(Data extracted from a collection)
####
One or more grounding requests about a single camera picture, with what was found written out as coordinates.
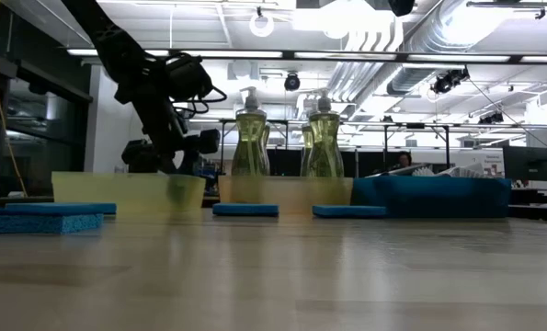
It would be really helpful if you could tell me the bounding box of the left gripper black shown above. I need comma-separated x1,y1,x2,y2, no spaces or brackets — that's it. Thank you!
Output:
120,128,222,175

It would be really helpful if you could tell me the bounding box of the blue kitchen sponge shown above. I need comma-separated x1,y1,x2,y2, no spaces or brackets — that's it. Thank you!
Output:
312,204,388,220
5,202,118,216
211,202,280,218
0,207,105,235

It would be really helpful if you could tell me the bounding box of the black-handled white dish brush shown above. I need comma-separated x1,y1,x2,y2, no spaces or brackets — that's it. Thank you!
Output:
368,163,436,179
438,163,485,179

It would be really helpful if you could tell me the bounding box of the yellow translucent plastic bin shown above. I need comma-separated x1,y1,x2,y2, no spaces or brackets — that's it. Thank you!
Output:
51,171,206,215

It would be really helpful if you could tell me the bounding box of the orange translucent plastic bin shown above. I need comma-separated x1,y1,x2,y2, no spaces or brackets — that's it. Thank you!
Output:
217,175,355,216

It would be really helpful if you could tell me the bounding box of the round white ceiling lamp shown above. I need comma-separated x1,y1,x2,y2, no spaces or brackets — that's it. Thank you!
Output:
248,6,276,39

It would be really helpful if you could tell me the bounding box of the black overhead rig beam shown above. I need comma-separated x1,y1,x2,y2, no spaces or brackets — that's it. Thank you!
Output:
65,48,547,64

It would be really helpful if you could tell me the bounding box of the person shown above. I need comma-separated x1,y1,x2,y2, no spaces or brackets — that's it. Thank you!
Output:
394,150,415,170

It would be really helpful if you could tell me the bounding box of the teal blue plastic bin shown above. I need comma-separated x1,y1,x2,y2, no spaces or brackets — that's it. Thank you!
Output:
349,176,512,219

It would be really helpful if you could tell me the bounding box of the black computer monitor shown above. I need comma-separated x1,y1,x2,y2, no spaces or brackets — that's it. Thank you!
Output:
502,145,547,182

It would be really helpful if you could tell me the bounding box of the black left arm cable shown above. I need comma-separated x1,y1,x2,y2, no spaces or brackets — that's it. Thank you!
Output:
174,82,228,119

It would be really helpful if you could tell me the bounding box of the yellow hanging cable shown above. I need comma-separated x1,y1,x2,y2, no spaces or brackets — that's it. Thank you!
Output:
0,0,28,197

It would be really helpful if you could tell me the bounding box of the black hanging camera cluster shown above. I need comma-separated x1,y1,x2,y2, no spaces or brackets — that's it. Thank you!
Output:
431,66,471,96

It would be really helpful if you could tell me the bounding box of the silver ventilation duct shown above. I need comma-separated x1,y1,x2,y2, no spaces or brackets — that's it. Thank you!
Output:
336,0,485,97

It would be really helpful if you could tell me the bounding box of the white wall poster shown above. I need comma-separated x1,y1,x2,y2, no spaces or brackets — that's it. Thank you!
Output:
482,154,507,178

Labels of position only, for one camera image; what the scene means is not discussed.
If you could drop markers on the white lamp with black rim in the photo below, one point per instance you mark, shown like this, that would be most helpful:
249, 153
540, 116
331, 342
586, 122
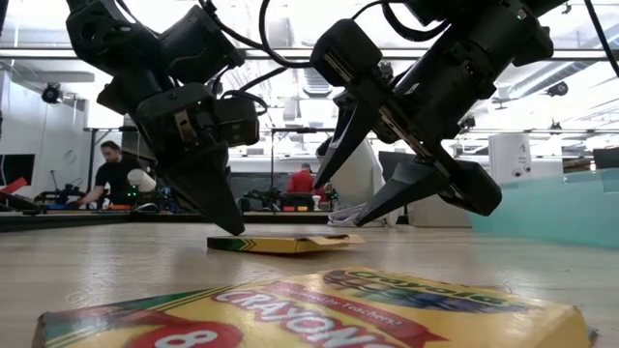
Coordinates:
360, 169

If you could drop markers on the white box-shaped device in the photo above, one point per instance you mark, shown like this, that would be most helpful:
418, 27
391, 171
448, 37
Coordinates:
508, 154

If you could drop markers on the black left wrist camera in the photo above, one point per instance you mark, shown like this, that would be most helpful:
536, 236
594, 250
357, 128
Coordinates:
198, 46

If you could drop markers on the black aluminium table frame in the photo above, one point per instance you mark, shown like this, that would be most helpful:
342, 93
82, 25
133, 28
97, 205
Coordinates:
97, 220

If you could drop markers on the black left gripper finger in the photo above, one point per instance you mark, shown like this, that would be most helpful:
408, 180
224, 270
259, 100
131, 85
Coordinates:
203, 188

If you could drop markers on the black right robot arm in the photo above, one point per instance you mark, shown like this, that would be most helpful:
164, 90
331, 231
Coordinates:
483, 4

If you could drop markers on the red flat background object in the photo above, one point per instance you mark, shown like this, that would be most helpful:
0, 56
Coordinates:
14, 186

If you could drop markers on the translucent teal plastic tray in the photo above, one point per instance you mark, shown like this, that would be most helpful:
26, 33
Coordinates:
556, 212

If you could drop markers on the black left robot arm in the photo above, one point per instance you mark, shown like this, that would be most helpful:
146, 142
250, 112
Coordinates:
106, 38

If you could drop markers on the black background robot arm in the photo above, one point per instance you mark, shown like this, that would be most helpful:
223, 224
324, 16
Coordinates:
268, 197

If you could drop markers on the person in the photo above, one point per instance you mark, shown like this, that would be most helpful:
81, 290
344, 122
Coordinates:
301, 183
116, 176

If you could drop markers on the yellow Crayola crayon box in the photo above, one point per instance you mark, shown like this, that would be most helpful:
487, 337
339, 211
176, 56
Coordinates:
314, 314
271, 244

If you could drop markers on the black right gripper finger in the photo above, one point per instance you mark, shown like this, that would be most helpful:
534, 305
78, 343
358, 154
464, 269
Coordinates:
353, 130
411, 188

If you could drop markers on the black wall screen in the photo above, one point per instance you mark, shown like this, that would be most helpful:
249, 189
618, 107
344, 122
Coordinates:
17, 166

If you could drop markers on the black ceiling spotlight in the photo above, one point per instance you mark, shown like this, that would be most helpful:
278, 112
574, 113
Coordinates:
468, 123
51, 93
558, 89

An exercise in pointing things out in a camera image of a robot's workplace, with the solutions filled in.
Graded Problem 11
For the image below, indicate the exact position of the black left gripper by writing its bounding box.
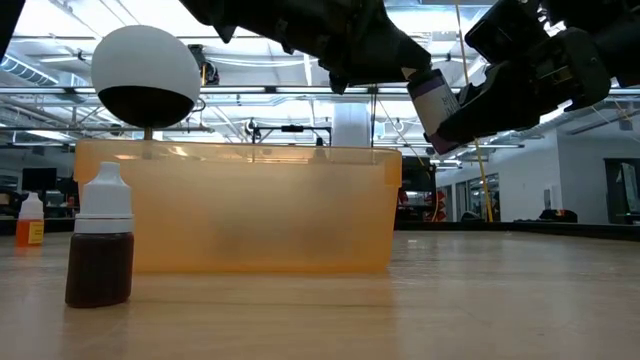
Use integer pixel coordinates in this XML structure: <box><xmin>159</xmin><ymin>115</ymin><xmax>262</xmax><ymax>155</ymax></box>
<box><xmin>179</xmin><ymin>0</ymin><xmax>431</xmax><ymax>95</ymax></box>

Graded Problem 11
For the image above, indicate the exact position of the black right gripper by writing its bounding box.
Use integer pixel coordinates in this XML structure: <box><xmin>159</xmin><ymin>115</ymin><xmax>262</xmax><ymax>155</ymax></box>
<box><xmin>424</xmin><ymin>28</ymin><xmax>612</xmax><ymax>147</ymax></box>

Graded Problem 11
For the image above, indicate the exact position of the large purple food-colouring bottle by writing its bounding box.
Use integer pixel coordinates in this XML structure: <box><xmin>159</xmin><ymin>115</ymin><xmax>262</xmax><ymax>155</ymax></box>
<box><xmin>405</xmin><ymin>67</ymin><xmax>464</xmax><ymax>155</ymax></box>

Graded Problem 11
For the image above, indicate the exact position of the small brown dropper bottle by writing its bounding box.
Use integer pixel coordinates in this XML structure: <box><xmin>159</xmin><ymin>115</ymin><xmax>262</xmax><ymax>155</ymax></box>
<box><xmin>64</xmin><ymin>161</ymin><xmax>135</xmax><ymax>309</ymax></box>

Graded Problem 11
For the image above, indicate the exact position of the small orange dropper bottle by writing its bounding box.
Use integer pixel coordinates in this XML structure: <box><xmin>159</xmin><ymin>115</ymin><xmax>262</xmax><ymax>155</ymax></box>
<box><xmin>14</xmin><ymin>192</ymin><xmax>45</xmax><ymax>249</ymax></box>

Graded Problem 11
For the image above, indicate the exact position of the black monitor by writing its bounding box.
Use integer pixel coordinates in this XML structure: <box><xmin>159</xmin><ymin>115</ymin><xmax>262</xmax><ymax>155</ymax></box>
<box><xmin>401</xmin><ymin>157</ymin><xmax>436</xmax><ymax>194</ymax></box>
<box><xmin>21</xmin><ymin>167</ymin><xmax>58</xmax><ymax>192</ymax></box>

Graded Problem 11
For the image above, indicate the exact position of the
####
Of the lines above, show those in which "exact" appears.

For the image below, indicate the exact position of the black left gripper by writing its bounding box.
For the image above, indicate the exact position of the black right gripper by writing its bounding box.
For the image above, indicate the exact position of the large purple food-colouring bottle by writing its bounding box.
For the image above, indicate the exact position of the small brown dropper bottle by writing its bounding box.
For the image above, indicate the exact position of the small orange dropper bottle by writing its bounding box.
For the image above, indicate the exact position of the black monitor by writing its bounding box.
For the image above, indicate the exact position of the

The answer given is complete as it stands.